■ **EXERCISE INSTRUCTIONS**: Go through the following listing and count each line that contains the string "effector"; the answer is that number alone.

■ **EXERCISE INPUT**:

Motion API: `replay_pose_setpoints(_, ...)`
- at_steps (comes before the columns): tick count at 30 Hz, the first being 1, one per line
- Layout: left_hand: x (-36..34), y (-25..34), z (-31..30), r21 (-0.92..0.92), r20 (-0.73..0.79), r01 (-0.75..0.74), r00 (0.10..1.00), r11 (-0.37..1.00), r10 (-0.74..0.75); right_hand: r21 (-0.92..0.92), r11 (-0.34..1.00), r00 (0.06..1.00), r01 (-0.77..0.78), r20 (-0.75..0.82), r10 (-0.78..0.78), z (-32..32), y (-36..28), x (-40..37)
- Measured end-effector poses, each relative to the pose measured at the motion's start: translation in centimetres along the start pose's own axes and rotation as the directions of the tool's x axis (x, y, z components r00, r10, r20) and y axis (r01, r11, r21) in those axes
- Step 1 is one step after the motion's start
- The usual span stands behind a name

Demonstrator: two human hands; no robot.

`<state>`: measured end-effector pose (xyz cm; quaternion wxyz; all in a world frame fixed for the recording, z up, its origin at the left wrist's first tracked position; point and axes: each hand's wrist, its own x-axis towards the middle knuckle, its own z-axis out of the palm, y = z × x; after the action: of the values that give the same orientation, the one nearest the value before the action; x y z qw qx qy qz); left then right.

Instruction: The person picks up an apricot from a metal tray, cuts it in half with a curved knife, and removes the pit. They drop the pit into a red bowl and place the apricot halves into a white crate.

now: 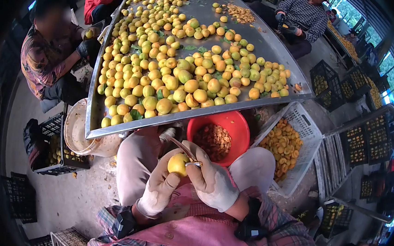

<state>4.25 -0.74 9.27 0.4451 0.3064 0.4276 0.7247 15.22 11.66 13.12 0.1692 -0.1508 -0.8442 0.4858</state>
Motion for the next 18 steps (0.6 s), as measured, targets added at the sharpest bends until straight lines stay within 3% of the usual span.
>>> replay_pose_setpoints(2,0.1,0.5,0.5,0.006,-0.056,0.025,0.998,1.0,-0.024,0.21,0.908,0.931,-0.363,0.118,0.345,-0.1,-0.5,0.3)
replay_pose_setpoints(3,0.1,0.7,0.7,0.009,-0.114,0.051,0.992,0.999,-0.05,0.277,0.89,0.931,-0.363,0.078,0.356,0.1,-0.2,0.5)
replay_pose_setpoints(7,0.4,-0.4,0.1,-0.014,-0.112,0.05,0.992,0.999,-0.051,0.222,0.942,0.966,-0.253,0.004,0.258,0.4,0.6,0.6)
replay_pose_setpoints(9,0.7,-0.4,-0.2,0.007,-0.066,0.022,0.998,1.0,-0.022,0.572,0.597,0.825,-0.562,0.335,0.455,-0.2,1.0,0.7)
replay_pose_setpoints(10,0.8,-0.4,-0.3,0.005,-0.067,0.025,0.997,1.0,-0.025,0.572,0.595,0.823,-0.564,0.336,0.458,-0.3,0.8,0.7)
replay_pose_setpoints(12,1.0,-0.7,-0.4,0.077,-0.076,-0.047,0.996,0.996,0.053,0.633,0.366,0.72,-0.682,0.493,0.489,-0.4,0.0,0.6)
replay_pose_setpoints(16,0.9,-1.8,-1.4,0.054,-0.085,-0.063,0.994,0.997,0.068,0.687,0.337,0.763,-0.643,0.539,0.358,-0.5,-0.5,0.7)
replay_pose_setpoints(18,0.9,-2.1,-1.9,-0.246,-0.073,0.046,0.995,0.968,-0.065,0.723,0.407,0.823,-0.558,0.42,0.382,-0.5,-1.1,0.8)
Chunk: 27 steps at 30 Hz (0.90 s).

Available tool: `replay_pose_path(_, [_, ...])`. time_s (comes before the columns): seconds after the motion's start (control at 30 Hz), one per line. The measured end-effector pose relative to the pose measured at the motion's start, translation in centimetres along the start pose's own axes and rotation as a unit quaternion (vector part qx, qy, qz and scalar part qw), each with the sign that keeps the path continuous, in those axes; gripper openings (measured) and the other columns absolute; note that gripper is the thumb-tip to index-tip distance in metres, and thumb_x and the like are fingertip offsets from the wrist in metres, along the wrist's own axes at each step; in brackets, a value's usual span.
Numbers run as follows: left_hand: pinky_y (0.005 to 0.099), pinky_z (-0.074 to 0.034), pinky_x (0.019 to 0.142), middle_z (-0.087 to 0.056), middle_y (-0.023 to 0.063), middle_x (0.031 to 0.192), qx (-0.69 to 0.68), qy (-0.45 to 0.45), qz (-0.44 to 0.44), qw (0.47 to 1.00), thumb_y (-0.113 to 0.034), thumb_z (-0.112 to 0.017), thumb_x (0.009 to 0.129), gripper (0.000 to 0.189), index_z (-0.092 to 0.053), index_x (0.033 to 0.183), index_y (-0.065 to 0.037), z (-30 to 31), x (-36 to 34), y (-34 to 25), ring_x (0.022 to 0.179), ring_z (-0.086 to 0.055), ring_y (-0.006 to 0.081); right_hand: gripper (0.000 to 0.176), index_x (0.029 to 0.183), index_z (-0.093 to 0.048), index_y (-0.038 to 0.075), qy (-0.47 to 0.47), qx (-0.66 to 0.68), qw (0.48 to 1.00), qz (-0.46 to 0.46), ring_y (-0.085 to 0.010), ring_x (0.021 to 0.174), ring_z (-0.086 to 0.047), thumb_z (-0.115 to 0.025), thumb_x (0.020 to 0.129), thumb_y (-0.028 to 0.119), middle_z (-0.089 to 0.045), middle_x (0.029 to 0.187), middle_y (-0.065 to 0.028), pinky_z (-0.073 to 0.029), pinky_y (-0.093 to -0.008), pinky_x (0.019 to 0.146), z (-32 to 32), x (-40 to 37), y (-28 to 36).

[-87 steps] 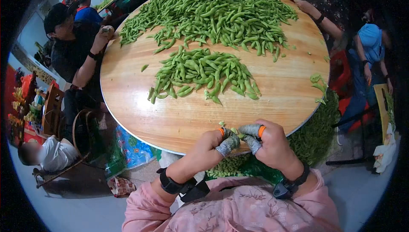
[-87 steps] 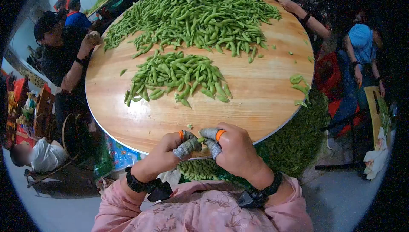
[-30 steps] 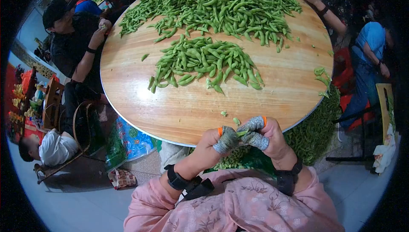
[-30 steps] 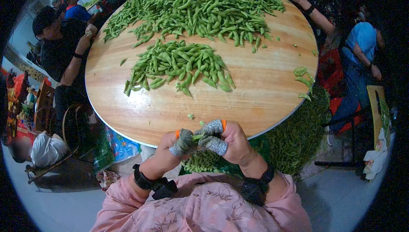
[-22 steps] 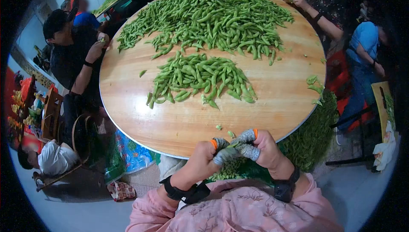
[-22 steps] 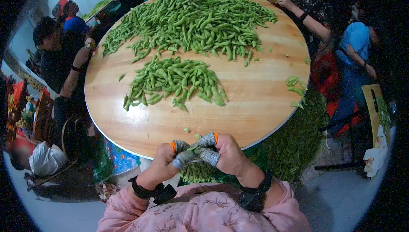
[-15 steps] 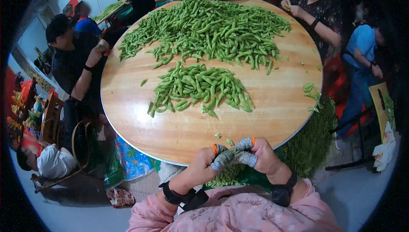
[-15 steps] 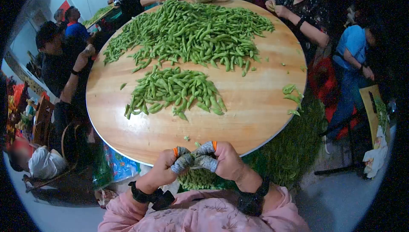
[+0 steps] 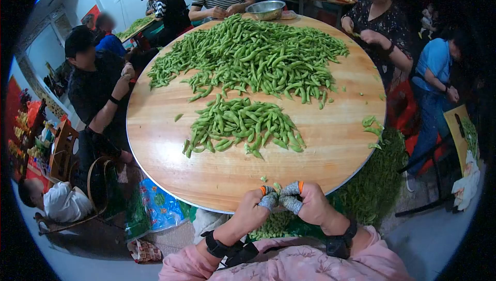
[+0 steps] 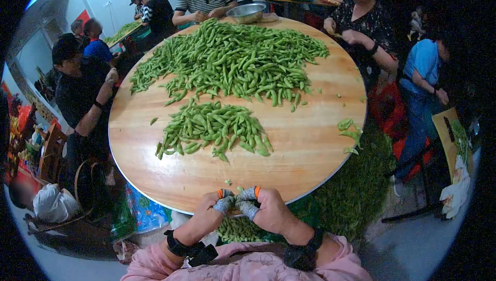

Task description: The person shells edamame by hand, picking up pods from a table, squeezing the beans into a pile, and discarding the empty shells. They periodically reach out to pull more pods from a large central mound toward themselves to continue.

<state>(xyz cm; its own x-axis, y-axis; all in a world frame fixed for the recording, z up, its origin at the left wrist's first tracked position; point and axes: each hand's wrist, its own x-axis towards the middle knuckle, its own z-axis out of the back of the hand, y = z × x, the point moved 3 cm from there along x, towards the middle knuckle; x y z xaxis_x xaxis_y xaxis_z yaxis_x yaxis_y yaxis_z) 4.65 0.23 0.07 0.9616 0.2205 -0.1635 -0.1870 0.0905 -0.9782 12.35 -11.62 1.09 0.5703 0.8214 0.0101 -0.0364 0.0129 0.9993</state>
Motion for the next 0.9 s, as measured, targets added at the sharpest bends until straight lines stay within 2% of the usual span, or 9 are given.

■ **RESPONSE AREA**: 3